◆ Work request ◆
Here are some records. Print all of them exactly.

◆ Dataset excerpts ◆
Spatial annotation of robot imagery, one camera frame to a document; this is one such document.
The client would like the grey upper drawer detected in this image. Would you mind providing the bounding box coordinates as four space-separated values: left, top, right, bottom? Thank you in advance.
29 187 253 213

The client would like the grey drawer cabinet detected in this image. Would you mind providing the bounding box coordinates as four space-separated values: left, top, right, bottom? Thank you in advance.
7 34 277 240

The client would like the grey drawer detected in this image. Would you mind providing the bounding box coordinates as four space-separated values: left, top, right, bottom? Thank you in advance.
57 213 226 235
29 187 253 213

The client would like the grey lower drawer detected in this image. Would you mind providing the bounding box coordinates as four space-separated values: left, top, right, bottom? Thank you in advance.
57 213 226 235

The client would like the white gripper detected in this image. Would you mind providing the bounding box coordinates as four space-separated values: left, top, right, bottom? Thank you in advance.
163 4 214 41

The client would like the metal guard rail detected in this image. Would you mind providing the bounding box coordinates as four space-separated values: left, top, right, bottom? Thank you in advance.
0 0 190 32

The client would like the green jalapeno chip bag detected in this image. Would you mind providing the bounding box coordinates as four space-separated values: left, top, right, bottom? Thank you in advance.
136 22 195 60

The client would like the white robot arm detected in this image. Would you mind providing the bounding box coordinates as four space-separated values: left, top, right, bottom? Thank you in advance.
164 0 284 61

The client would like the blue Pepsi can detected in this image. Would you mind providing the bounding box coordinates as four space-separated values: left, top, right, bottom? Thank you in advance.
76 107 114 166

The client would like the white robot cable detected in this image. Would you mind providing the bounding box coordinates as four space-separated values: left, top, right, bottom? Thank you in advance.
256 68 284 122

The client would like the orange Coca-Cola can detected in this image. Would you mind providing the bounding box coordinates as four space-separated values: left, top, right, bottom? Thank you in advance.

◆ Exercise answer ◆
Spatial annotation of robot imagery, one camera frame to a document; this is one such document.
The client would like the grey upper drawer detected in this image. Would you mind providing the bounding box coordinates as four space-separated values: left, top, right, bottom? Thank you in advance.
29 187 253 213

The client would like the grey drawer cabinet detected in this image. Would you mind providing the bounding box coordinates as four space-separated values: left, top, right, bottom? Thank you in advance.
7 34 277 240

The client would like the grey drawer detected in this image. Would you mind providing the bounding box coordinates as four space-separated values: left, top, right, bottom? Thank you in advance.
57 213 226 235
29 187 253 213

The client would like the grey lower drawer detected in this image. Would you mind providing the bounding box coordinates as four space-separated values: left, top, right, bottom? Thank you in advance.
57 213 226 235

The client would like the white gripper detected in this image. Would you mind providing the bounding box coordinates as four space-separated values: left, top, right, bottom? Thank you in advance.
163 4 214 41

The client would like the metal guard rail detected in this image. Would you mind providing the bounding box coordinates as four space-separated values: left, top, right, bottom? Thank you in advance.
0 0 190 32

The client would like the green jalapeno chip bag detected in this image. Would you mind providing the bounding box coordinates as four space-separated values: left, top, right, bottom? Thank you in advance.
136 22 195 60

The client would like the white robot arm detected in this image. Would you mind providing the bounding box coordinates as four space-separated values: left, top, right, bottom? Thank you in advance.
164 0 284 61

The client would like the blue Pepsi can detected in this image. Would you mind providing the bounding box coordinates as four space-separated values: left, top, right, bottom? Thank you in advance.
76 107 114 166

The client would like the white robot cable detected in this image. Would you mind providing the bounding box coordinates as four space-separated values: left, top, right, bottom? Thank you in advance.
256 68 284 122

The client would like the orange Coca-Cola can detected in this image. Would you mind providing the bounding box coordinates as four space-separated values: left, top, right, bottom? Thank you in advance.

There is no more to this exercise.